Over the last decades, transfer of energy supplies over large distances through pipelines has proven to be the safest, most efficient, and ecologically friendly means. In Alaska, the oil pipeline has served its purpose, transferring more than 16 billions of barrels, for more than 35 years, despite wildfires and earthquake activity. The same is going to happen now, with the new 800 mile long natural gas pipeline expecting to gain State Legislature's approval in the following months. Upon approval, planning and start of construction are expected by 2018.

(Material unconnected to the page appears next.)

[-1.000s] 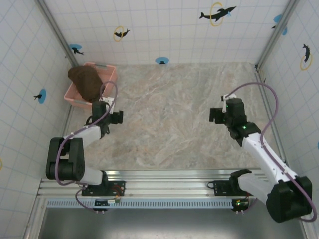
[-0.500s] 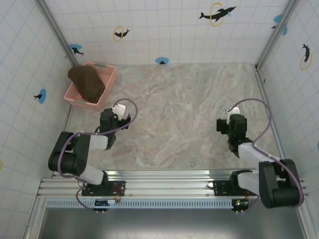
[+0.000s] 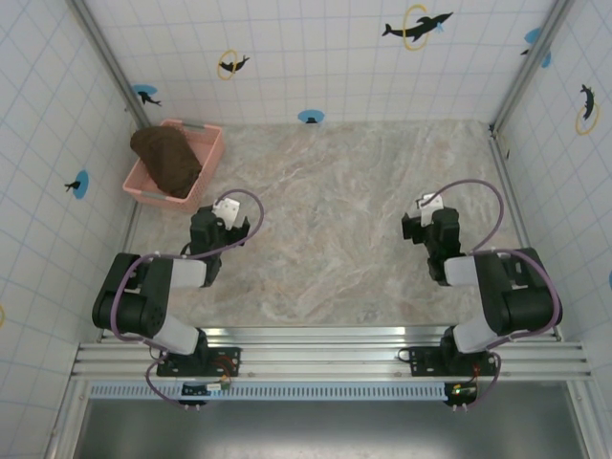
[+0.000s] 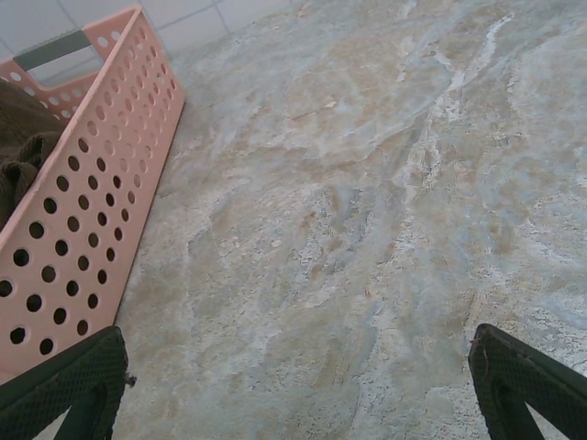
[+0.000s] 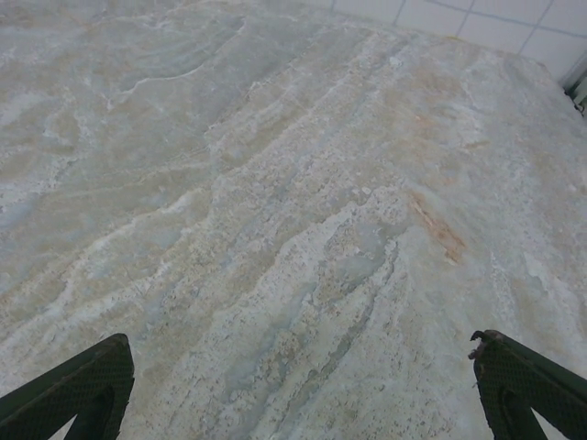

The area of North Slope with its four oil fields, Prudhoe Bay, Point Thomson, Lisburne, and Kuparak, is estimated to include at least 35.4 trillion cubic feet of extractable natural gas. Given the lack of gas pipelines across the state, the U.S. Energy Information Administration estimates that the above fields could supply up to 4 billion cubic feet of natural gas per day, reducing today's cost for local residents of Fairbanks from $24 per thousand cubic feet (mcf), down to an average cost of $1.12 mcf, for at least 24 years. Also, according to the Alaska Department of Labor Workforce Development, during the six year construction period, over 6,500 related job positions will be created and 50,000 permanent jobs will be economically stimulated. Also, operation of the pipeline will raise state's gross domestic -product (GDP) by 25% and eliminate unemployment, while new state and local taxes will rise from $3 billion in Year 1, to $5 billion in Year 5, to $24 billion by Year 30.
With the new pipeline, gas will be piped, converted to liquid gas (LNG) and shipped to Asian markets at a gross cost of $4.72 mcf, plus the cost of building the pipeline. The final number is going to be at least competitive compared to current prices of $10 mcf in Europe, $12 mcf in China and $17 mcf in Japan, making the United States the leading supplier of oil and gas combined in the following years, overtaking Russia and Saudi Arabia.